The expected answer is every line from the material below that has the word "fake".

===== Raw data =====

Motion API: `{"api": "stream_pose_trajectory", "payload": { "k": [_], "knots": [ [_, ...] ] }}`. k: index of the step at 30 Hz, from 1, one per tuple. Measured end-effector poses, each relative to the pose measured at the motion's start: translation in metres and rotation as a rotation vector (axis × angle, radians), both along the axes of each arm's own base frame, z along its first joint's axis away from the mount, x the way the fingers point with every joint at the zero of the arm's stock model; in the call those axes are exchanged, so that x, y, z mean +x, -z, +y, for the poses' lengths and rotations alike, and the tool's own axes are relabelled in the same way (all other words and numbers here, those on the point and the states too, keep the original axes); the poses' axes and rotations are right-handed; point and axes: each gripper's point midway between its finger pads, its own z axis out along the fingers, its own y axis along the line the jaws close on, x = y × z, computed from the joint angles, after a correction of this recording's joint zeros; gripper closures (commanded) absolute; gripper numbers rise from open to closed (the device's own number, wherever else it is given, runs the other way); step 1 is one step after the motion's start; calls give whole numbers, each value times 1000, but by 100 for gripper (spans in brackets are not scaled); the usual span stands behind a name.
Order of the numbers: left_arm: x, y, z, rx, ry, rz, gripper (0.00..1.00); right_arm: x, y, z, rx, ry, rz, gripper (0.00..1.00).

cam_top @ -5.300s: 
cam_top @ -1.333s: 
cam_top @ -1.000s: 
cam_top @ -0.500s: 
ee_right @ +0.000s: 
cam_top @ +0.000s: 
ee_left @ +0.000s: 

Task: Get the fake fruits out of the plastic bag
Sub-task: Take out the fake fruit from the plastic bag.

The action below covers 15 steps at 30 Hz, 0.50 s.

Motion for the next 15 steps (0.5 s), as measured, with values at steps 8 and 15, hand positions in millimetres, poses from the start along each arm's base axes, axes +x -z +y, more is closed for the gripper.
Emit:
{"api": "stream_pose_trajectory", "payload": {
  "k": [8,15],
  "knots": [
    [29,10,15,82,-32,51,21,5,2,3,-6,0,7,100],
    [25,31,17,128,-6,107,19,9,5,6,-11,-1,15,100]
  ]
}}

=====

● Exercise response:
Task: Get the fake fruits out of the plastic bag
Sub-task: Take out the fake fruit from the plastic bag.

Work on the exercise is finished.